What to work on – Answer with the exact lines of the following material from the one containing "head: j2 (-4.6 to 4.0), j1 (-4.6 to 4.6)" through the one containing "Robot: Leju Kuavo", both end lines included.

=== Section Start ===

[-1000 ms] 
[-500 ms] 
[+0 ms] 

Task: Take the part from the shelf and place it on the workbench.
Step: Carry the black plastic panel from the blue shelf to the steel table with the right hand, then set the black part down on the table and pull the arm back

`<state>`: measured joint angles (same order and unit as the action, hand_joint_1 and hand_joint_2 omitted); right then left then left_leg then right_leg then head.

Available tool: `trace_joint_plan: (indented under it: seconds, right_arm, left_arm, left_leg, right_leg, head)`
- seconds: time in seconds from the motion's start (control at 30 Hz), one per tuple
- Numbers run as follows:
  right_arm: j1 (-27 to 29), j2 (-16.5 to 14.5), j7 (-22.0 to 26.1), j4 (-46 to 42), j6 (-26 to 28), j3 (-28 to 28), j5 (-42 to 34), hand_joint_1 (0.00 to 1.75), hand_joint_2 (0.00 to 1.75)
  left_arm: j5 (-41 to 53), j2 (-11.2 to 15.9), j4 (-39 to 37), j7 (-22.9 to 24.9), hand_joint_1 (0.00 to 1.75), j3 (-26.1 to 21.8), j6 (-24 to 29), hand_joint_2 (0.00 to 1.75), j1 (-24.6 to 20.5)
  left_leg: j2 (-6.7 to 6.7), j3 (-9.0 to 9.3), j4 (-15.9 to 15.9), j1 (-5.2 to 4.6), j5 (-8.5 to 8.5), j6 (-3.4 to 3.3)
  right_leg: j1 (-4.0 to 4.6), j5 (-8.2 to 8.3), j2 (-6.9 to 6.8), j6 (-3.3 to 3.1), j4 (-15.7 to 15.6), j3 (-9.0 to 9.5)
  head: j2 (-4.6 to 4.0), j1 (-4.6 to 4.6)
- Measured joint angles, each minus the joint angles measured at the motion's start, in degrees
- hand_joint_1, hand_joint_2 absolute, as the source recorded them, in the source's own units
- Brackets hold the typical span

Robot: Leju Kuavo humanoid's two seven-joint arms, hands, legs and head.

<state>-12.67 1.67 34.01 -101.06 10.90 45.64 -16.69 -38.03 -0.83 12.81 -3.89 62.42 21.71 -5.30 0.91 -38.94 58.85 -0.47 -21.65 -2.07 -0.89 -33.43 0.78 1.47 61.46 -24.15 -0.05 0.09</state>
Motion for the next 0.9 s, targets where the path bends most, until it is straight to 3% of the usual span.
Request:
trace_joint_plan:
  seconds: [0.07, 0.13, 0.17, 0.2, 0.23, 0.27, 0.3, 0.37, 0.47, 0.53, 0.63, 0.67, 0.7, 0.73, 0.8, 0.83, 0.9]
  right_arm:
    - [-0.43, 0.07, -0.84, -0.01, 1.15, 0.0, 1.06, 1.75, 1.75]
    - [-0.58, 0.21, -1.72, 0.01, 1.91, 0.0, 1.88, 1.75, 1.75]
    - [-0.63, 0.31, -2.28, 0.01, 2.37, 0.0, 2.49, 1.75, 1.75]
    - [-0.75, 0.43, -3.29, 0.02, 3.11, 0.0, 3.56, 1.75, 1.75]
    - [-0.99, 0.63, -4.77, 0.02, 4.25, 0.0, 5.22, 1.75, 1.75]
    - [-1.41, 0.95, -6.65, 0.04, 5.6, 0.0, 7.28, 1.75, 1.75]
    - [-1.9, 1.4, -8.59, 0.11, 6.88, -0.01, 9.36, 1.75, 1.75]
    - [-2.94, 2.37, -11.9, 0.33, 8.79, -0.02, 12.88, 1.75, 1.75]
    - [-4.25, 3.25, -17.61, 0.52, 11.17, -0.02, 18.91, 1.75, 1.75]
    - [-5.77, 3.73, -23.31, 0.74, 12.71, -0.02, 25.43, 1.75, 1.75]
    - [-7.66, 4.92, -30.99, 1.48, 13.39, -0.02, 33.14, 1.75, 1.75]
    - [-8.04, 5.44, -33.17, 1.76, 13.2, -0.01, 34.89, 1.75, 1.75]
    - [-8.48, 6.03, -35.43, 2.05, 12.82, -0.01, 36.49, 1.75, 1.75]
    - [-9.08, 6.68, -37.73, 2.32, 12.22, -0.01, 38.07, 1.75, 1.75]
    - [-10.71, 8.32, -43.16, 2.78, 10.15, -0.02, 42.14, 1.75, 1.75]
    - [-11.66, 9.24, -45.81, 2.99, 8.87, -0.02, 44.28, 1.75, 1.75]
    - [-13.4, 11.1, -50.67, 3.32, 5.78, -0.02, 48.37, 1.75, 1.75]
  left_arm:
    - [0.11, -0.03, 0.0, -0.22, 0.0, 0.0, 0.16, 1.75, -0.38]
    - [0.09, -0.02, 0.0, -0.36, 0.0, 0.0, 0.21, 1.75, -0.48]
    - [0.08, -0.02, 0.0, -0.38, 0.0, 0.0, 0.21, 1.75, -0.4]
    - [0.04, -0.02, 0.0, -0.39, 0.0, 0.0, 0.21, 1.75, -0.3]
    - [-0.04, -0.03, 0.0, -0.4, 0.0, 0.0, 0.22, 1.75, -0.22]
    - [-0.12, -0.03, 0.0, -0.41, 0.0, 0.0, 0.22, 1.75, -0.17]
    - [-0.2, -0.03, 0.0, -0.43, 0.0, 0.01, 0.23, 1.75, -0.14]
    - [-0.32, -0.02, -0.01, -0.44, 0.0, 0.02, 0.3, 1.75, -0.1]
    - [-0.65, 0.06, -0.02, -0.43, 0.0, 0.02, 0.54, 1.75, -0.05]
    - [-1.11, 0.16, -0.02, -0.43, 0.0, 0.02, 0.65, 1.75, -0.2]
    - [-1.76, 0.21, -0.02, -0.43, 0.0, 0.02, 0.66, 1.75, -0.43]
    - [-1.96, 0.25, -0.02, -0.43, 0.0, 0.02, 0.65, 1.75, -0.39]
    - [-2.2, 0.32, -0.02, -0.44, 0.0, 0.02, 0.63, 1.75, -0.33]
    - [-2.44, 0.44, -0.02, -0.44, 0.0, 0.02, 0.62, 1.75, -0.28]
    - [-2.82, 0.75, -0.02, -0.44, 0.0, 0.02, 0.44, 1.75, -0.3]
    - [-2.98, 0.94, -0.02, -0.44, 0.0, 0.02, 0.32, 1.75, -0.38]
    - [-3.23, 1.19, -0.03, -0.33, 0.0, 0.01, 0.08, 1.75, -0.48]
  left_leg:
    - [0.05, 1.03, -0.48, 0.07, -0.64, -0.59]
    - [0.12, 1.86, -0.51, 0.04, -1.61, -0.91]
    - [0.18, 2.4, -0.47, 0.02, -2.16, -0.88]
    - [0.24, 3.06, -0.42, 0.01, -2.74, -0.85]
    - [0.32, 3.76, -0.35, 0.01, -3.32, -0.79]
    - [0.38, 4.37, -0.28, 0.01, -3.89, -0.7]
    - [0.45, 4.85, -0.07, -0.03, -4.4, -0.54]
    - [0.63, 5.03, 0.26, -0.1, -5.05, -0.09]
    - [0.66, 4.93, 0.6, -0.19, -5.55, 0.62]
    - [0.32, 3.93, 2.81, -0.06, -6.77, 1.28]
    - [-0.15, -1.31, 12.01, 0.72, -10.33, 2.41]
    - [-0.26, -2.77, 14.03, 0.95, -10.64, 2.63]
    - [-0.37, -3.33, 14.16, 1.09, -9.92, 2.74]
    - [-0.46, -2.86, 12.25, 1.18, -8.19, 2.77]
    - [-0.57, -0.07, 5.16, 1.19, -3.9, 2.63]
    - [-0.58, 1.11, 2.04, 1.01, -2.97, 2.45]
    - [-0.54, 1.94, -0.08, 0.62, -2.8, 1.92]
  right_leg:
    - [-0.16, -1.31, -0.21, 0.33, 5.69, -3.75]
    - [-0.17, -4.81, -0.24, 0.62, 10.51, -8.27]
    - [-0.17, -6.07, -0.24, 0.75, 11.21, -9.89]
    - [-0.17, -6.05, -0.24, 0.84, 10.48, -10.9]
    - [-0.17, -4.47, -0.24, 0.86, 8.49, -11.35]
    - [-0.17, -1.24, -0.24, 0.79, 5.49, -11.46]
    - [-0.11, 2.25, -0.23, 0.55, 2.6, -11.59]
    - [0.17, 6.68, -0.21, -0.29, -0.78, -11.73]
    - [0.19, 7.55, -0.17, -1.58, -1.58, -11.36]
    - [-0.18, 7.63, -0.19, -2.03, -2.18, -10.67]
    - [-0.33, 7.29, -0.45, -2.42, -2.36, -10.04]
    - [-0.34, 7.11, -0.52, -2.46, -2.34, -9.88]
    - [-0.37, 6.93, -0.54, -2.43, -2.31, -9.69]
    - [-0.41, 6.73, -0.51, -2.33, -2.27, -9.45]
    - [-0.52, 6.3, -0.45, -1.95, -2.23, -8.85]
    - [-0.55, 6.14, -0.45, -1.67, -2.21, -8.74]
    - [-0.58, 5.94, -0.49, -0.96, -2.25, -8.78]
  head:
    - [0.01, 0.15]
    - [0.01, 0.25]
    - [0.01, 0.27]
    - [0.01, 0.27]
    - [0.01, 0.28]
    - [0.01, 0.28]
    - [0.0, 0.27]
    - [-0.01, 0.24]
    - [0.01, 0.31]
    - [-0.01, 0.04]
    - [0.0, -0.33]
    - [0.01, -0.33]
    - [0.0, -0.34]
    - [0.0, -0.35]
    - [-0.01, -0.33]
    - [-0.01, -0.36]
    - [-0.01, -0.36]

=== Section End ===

Answer to this exercise –
  head: j2 (-4.6 to 4.0), j1 (-4.6 to 4.6)
- Measured joint angles, each minus the joint angles measured at the motion's start, in degrees
- hand_joint_1, hand_joint_2 absolute, as the source recorded them, in the source's own units
- Brackets hold the typical span

Robot: Leju Kuavo humanoid's two seven-joint arms, hands, legs and head.

Above is the complete output.